■ **YOUR GOAL**: In the listing below, locate the line containing "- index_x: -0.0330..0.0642" and the line containing "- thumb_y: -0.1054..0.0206". Output both of them and every line between, exactly as written, and nothing more.

■ **SUPPLIED INFORMATION**:
>>>
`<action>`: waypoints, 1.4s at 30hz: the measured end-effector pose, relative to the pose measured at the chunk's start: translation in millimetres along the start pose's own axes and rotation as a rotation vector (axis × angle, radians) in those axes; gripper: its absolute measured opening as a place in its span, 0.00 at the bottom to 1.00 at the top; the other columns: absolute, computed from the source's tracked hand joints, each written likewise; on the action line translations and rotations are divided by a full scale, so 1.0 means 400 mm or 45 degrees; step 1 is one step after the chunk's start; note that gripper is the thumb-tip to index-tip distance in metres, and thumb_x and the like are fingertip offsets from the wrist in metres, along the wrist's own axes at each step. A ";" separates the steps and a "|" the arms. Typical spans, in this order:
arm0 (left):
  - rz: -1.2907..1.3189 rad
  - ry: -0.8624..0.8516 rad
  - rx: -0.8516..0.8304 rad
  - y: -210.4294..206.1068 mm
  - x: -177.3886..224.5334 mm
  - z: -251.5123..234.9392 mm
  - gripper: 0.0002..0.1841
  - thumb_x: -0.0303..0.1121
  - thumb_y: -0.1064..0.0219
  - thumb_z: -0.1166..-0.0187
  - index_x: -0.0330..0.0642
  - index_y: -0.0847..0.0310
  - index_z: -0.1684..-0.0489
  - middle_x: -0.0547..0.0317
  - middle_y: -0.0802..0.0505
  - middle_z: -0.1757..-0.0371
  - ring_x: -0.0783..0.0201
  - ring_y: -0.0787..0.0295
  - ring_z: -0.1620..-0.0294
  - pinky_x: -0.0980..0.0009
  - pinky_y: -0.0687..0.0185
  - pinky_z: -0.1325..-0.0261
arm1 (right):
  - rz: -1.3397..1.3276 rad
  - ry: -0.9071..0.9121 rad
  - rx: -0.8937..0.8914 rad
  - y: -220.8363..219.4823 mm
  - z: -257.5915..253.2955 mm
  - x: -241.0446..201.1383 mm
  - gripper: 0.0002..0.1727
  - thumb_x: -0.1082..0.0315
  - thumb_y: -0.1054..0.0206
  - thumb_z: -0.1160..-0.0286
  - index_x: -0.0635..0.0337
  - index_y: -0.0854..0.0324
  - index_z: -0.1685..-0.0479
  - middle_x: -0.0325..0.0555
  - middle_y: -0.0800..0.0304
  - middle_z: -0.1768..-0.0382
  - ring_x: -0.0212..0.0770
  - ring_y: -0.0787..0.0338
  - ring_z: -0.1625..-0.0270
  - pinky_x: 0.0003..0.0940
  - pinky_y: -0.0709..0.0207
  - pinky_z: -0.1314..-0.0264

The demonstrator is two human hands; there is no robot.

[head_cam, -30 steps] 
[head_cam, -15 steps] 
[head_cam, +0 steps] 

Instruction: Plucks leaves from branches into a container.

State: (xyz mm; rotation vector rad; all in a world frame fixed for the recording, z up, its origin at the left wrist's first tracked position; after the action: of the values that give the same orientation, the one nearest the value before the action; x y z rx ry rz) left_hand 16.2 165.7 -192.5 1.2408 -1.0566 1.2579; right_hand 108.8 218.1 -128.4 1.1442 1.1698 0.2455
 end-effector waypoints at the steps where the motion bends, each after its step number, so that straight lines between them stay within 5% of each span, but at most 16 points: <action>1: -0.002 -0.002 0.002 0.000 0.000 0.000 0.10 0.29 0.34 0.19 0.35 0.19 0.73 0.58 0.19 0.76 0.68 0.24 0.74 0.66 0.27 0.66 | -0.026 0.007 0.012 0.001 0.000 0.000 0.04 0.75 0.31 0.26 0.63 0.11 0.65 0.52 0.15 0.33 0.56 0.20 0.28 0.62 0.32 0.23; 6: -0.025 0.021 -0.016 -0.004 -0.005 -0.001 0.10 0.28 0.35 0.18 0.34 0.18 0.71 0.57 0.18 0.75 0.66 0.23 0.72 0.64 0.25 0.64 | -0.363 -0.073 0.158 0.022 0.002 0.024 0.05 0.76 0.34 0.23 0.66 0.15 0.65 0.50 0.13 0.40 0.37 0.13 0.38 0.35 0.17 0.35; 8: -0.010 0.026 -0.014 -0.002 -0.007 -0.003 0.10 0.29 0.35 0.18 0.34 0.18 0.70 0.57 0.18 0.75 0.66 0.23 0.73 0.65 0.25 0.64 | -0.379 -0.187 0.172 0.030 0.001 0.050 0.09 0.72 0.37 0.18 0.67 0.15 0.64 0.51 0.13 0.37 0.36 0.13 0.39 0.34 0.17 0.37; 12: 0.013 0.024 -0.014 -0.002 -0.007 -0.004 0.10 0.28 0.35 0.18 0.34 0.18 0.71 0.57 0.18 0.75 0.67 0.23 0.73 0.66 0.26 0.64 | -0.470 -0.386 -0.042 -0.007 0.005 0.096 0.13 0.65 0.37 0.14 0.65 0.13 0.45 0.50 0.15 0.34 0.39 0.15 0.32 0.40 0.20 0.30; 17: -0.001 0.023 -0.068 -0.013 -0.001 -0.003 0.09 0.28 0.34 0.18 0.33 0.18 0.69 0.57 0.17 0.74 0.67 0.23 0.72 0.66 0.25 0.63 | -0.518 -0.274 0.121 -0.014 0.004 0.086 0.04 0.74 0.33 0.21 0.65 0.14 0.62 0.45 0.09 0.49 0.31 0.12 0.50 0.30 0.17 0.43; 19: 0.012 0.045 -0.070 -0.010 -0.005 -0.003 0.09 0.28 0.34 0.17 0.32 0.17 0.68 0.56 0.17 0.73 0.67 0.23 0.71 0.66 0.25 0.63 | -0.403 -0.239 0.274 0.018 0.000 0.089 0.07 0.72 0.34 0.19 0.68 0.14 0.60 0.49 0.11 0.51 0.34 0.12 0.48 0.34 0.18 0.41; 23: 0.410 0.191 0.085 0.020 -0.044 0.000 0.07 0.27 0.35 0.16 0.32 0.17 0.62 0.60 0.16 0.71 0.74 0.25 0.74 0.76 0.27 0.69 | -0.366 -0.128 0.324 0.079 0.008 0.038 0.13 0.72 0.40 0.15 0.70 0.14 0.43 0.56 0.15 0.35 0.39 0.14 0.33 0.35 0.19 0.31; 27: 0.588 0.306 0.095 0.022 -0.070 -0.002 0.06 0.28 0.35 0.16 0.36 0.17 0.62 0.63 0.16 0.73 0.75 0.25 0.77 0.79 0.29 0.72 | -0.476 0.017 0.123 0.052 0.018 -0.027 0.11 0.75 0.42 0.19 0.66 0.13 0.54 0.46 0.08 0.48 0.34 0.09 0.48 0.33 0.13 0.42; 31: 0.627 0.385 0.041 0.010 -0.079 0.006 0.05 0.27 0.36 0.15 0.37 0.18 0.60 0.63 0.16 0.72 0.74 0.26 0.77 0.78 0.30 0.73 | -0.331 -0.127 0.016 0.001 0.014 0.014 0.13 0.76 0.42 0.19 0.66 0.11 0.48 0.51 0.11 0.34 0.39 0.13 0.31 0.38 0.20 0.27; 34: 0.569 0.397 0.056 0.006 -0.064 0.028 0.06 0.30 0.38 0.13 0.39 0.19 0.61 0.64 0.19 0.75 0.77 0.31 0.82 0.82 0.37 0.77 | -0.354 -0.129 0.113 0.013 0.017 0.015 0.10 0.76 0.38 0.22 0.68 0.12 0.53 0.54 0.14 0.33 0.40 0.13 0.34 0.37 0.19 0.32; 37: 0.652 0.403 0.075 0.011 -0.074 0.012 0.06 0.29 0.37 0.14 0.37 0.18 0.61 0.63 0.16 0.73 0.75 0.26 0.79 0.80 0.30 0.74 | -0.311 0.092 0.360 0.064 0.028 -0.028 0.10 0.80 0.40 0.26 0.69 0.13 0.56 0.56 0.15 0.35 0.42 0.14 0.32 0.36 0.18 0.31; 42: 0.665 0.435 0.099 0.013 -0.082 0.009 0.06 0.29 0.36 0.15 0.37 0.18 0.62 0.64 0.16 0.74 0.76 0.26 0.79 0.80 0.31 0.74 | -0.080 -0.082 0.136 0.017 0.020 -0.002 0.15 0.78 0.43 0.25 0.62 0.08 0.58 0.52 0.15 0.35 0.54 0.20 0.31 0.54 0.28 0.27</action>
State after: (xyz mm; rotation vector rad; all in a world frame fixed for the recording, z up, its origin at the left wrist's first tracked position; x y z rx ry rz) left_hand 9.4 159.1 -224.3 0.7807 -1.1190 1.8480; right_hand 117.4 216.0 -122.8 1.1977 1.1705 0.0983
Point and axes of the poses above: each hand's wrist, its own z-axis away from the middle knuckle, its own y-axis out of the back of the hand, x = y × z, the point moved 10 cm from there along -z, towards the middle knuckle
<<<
■ **SOLVED EXERCISE**:
  - index_x: -0.0330..0.0642
  - index_y: -0.0847..0.0310
  - index_z: -0.1684..-0.0489
  - middle_x: -0.0547..0.0317
  - middle_y: -0.0802..0.0505
  - middle_z: -0.1757..-0.0371
  - ring_x: -0.0783..0.0201
  - ring_y: -0.0787..0.0295
  - ring_z: -0.1620..-0.0294
  - pinky_x: -0.0980..0.0009
  - pinky_y: -0.0687..0.0185
  - pinky_z: -0.1325..-0.0261
arm1 (right):
  - rz: -1.3397..1.3276 rad
  - ry: -0.9071..0.9121 rad
  - rx: -0.8937..0.8914 rad
  - y: -220.8363..219.4823 mm
  - z: -257.5915..253.2955 mm
  - x: -241.0446..201.1383 mm
  - gripper: 0.0002..0.1727
  - thumb_x: -0.1082..0.0315
  - thumb_y: -0.1054..0.0206

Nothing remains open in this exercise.